The KIST research team had delved into the potential source of the performance variation and has found the level of disease progression may be critical. They designed a longitudinal study and performed experiments using mice at various stages of retinal degeneration. Those mice lost their vision gradually due to a genetic mutation similar to people with retinitis pigmentosa. The researchers recorded electrically evoked neural activities of retinal ganglion cells from animals at varying ages and tried to correlate those artificial vision signals to the disease progression. They discovered that both the magnitude and the consistency of the electrically evoked responses diminished as retinal degeneration advanced.
The response consistency is particularly important for retinal prostheses because they periodically refresh artificial visual percepts using repetitive electrical stimuli. For example, when a retinal prostheses user stares at a letter “K,” repeating electrical stimuli need to create neural signals representing “K.” Otherwise, if the response consistency is too low, the electrical stimuli might transmit neural signals meaning different letters such as “L,” “R,” or “S,” thus making the prosthetic user unable to correctly interpret what he or she is seeing. Throughout a series of experiments to assess the degree of similarities across different neural signals arising from repeated electrical stimuli of a same condition, they found that the response consistency considerably declined with the progressing retinal degeneration while normal retinas showed high consistencies.

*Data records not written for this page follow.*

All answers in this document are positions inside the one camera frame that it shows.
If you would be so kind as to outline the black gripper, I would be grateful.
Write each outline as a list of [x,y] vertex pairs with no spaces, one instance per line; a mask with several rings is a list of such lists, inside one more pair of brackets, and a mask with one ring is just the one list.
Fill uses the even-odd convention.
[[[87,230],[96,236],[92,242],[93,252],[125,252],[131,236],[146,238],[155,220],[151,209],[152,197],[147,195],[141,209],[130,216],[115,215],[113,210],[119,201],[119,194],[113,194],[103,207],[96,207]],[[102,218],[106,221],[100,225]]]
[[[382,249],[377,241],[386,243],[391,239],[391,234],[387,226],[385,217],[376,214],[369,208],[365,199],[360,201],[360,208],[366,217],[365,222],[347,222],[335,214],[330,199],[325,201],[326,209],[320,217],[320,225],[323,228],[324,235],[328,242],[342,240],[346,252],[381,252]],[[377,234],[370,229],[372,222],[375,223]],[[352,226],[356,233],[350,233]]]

Dr. Young-Jun Yoon and Dr. Jae-Ik Lee, the lead authors of the study, said, “Even if a user fixes his/her gaze, their degenerate retina is likely to keep transmitting considerably different neural signals to the brain across repeats of electric stimuli, which may cause poor perception of electrically evoked artificial vision. Retinal degenerative diseases exhibit different patterns of progression across patients. Our results suggest that it is crucial to carefully select candidate patients of retinal implants by thorough examinations assessing the progression level of each patient’s retinal degeneration,” said Dr. Maesoon Im. “We are studying hardware and software approaches for the improved quality of artificial vision for patients at the late-stage degeneration.”